Idiopathic Non Cirrhotic Portal Hypertension and Spleno-Portal Axis Abnormalities in Patients with Severe Primary Antibody Deficiencies

1Department of Molecular Medicine, Sapienza University of Rome, Viale dell’Università 37, 00186 Rome, Italy
2Gastroenterology, Department of Clinical Medicine, Sapienza University of Rome, Rome, Italy
3Department of Experimental Medicine and Pathology, Sapienza University of Rome, Rome, Italy

Received 7 January 2014; Accepted 11 February 2014; Published 31 March 2014

Academic Editor: Roshini Sarah Abraham

Copyright © 2014 Federica Pulvirenti et al. This is an open access article distributed under the Creative Commons Attribution License, which permits unrestricted use, distribution, and reproduction in any medium, provided the original work is properly cited.

Abstract

Background and Aim. Portal hypertension has been reported in association with acquired and primary immune deficiencies without a comprehensive description of associated spleno-portal axis abnormalities. Pathological mechanisms are poorly defined. Methods. Observational, single centre study with the aim of assessing the prevalence of spleno-portal axis abnormalities in an unselected cohort of 123 patients with primary antibody deficiencies and without known causes of liver diseases regularly followed up for a mean time of 18 ± 14 years.
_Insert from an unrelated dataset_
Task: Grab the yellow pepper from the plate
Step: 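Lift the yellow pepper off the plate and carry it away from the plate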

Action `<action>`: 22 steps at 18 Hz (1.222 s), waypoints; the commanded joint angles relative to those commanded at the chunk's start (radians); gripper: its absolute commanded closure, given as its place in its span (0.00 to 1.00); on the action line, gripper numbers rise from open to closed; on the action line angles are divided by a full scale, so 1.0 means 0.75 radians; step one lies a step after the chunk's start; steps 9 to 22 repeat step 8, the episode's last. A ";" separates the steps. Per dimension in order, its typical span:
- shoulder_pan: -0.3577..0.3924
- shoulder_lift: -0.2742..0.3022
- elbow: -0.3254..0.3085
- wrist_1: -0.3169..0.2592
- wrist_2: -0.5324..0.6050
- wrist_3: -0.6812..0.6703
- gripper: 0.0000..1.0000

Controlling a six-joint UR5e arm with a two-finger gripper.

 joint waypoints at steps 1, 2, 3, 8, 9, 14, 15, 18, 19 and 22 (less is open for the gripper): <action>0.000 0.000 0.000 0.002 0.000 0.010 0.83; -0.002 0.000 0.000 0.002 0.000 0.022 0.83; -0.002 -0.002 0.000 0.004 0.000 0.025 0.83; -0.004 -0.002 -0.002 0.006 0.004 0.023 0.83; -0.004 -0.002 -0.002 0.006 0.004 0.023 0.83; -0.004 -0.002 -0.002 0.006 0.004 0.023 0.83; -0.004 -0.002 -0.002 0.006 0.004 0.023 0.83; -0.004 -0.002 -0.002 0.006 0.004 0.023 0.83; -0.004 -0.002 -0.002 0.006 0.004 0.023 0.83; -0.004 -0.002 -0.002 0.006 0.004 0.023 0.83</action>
A cumulative period of 1867 patients-year was analysed. Clinical and immunological data, abdominal ultrasounds, CT scans, and endoscopy features were included in the analysis. Results. Twenty-five percent of patients with primary antibody deficiencies had signs of portal vein enlargement but only 4% of them had portal hypertension, with portal systemic collaterals. Liver biopsies showed liver sinusoids congestive dilatation, endothelization, and micronodularity fulfilling the criteria for noncirrhotic portal hypertension. Patients with portal vein enlargement had severe clinical and immunological phenotypes. Conclusions. In primary antibody deficient patients, infections, inflammations, splenomegaly, increased blood venous flow, and lymphocyte abnormalities contribute to establishment of liver damage possibly leading to noncirrhotic portal hypertension. Patients with primary antibody deficiency should be considered a good model to give insight into the pathological mechanisms underlying noncirrhotic portal hypertension.